Tregtar flamujsh, Tirana 1935 (Flag merchant), Koliqi’s second collection of tales, offer themes similar to those in the first collection. The narrative in this volume of sixteen short stories is more robust and the psychological insight reminiscent at times of Sicilian author Luigi Pirandello (1876-1936) with whom Koliqi was no doubt acquainted. The stories in Tregtar flamujsh are considered by many to rank among the best Albanian prose of the prewar period. A quarter of a century later, Koliqi also published a short novel, Shija e bukës së mbrûme, Rome 1960 (The taste of sourdough bread). This 173-page work revives the theme of nostalgia for the homeland felt by Albanian immigrants in the United States. Not devoid of political overtones, the novel was little known in Albania during the dictatorship.
The literary production of Ernest Koliqi was by no means restricted to prose. Rare is the Albanian writer not tempted by the poetic muse. Gjurmat e stinve, Tirana 1933 (The traces of the seasons), is a verse collection composed for the most part during Koliqi’s years of exile in Yugoslavia. It is the philosophical return to the poet’s native Shkodra set forth in different emotional seasons, an entwinement in the form of Albanian folk verse and Western European symbolism. Symfonija e shqipevet, Tirana 1941 (The symphony of eagles), is prose poetry on historical and nationalist themes reminiscent of his earlier Kushtrimi i Skanderbeut (Scanderbeg’s war cry). Koliqi’s final volume of verse entitled Kangjelet e Rilindjes, Rome 1959 (Songs of rebirth), was composed again in his refined Gheg dialect and published with an Italian translation.
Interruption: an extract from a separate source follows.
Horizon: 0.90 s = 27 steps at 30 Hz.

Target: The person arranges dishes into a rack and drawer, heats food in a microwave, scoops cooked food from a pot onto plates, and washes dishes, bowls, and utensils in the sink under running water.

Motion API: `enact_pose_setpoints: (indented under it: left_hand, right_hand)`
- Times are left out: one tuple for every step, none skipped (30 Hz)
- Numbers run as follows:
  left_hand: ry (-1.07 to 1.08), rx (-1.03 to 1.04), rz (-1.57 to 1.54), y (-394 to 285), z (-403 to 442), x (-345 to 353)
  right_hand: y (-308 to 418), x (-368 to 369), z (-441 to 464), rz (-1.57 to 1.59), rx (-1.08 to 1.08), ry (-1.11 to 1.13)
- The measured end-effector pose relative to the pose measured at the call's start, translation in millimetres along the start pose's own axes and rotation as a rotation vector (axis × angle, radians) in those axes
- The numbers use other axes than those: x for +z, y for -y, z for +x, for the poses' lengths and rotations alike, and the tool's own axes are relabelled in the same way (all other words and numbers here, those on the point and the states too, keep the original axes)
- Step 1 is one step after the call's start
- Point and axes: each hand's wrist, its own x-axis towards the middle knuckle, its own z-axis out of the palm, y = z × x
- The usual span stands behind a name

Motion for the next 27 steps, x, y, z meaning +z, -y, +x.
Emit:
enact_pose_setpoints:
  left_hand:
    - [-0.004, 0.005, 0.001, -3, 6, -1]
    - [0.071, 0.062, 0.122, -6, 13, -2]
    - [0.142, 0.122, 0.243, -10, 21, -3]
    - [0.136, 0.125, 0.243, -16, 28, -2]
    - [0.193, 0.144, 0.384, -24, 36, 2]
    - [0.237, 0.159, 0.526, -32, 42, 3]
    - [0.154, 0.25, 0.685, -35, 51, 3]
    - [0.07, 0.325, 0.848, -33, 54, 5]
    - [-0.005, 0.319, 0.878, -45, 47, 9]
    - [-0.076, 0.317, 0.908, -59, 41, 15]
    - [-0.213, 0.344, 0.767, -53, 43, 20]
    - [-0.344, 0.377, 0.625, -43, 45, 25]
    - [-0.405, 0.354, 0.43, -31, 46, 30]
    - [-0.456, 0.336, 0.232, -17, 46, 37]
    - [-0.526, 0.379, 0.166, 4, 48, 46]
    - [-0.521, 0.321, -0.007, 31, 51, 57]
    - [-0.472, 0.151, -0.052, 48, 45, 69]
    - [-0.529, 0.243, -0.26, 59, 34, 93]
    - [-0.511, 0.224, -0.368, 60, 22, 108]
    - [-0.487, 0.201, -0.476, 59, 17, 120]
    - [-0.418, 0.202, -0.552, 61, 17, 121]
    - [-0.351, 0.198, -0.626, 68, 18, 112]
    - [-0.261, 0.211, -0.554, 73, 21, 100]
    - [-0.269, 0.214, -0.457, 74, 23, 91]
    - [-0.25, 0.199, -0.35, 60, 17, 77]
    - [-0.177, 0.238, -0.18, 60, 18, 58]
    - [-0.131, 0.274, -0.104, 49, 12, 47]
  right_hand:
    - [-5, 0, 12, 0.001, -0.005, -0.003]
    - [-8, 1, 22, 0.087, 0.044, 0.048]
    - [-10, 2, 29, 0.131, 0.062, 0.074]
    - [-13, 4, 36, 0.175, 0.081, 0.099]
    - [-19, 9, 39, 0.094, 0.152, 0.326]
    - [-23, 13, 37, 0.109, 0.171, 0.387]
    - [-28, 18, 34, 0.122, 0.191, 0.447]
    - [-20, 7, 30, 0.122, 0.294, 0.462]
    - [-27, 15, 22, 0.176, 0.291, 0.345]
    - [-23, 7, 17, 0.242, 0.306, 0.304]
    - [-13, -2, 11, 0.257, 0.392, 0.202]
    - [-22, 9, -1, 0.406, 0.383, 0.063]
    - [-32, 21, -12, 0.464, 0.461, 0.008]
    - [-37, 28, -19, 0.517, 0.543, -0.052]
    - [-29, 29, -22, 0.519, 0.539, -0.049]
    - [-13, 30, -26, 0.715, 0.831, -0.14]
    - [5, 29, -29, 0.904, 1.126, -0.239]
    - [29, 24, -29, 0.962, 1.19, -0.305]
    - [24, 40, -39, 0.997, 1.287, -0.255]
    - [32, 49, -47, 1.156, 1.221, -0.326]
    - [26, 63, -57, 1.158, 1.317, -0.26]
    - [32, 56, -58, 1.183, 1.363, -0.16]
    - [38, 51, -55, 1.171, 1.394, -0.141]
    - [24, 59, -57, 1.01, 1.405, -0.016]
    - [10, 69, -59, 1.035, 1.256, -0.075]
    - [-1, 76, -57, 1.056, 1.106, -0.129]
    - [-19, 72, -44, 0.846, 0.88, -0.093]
During the Stalinist period, Ernest Koliqi was judged in Albania much more for his political activities than for his literary and cultural achievements. Modern critics in Albania, having themselves survived half a century of Stalinism, should tend now to be more understanding of and sensitive to the compromises writers and intellectuals have often been forced to make under extremist regimes. As a literary and cultural figure, Ernest Koliqi was and remains a giant, in particular for his role in the development of northern Albanian prose. Literary production in Gheg dialect reached a high point in the early forties from every point of view – style, range, content, volume – and much credit for this development goes to publisher, prose writer and scholar Ernest Koliqi. The northern Albanian dialect as a refined literary medium and indeed Scutarine culture in general had achieved a modest golden age, only to be brought to a swift demise at the end of the Second World War.